* _INFORMATION PROVIDED_
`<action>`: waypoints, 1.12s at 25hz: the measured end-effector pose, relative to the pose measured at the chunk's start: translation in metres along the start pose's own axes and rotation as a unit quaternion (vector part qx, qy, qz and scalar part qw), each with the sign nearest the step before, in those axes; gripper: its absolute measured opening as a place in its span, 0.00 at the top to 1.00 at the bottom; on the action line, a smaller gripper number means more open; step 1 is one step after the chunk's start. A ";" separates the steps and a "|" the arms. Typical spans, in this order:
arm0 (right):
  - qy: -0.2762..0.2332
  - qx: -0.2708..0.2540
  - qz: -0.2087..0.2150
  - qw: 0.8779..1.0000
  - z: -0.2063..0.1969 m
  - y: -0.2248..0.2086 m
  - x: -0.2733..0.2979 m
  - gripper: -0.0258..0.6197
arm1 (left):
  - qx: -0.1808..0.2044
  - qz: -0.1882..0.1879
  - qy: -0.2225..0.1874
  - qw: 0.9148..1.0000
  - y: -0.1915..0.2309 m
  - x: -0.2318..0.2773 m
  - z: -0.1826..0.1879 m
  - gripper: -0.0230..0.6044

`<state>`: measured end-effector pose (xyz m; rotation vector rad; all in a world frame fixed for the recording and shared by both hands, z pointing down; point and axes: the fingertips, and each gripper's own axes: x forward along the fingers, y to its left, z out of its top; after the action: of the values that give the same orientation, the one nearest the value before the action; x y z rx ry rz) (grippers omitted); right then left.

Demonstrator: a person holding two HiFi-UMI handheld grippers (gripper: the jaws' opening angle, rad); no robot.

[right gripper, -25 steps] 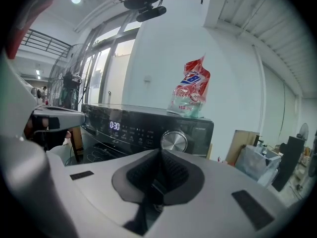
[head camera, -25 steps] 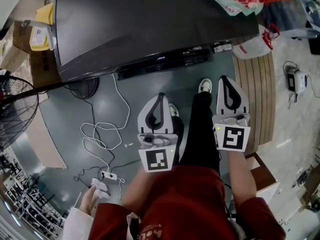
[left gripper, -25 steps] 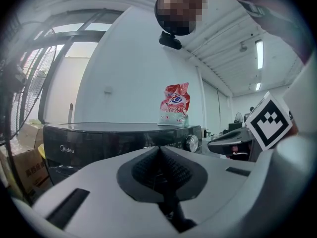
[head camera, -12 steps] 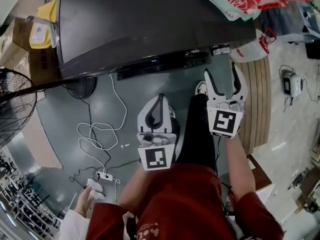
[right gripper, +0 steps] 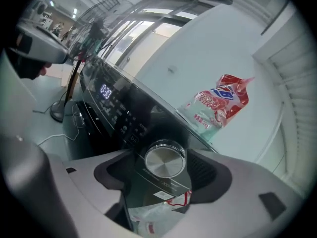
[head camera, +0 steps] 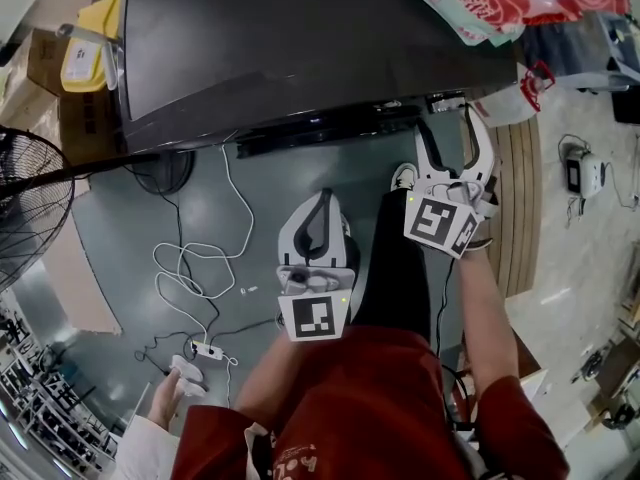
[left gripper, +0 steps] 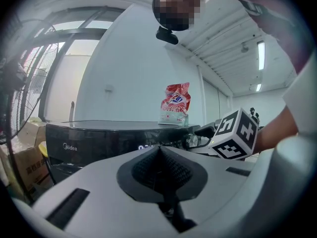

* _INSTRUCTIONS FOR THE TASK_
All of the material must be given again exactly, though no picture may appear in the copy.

* _THE COMPLETED TASK_
`<action>`: waypoints, 1.12s at 25hz: the measured end-effector pose, relative to the pose measured at the chunk's start: translation in metres along the start pose's own axes and rotation as a unit quaternion (vector part qx, qy, qz and scalar part qw), each with the sign nearest the step before, in those axes; gripper: its absolute measured opening as a place in its span, 0.00 at the top to 1.00 at the bottom; on the action line, a smaller gripper number means more open; step 1 is one step after the chunk's start. A ";" separates the steps and a "|" the arms. Typical spans, in this order:
arm0 (right):
  - qy: -0.2762..0.2332
  - qx: -0.2708..0.2540
  - qz: -0.2087..0.2150
  - qw: 0.8779..1.0000
  - z: -0.2063..0.1969 m
  - y: -0.2248..0.2086 m
  - x: -0.2733..0.2979 m
  - gripper: -0.0258..0.6197
arm1 (left):
  - qx: -0.1808..0.2044
  - qz: -0.1882..0.1879
  - qy: -0.2225..0.1874
  - qw: 0.9148..1.0000
  - y: -0.1915..0.2309 m
  - x: -0.2318..0.2773 m
  - z: -0.1826..0.1879 m
  - gripper: -0.0230..0.6044

`<state>`: measured end-effector pose (xyz m; rotation vector rad; all in a world frame fixed for the recording and shared by both hands, z pointing down; point and axes: the fingertips, and each gripper's own axes: x forward along the fingers, y to its left, z out of its top; after the action: of the values that give the same orientation, the one nearest the value before the action; x y z rx ry rz) (grippers omitted); right then left.

Demonstrator: a person holding two HiFi-UMI handheld grippers (gripper: the jaws' opening angle, rad); no robot.

[right gripper, -25 steps] 
[head camera, -25 steps] 
[left gripper, -25 steps] 
[head camera, -12 steps] 
[right gripper, +0 steps] 
[head camera, +0 steps] 
[left gripper, +0 steps] 

Exercise complete, with nothing further to add.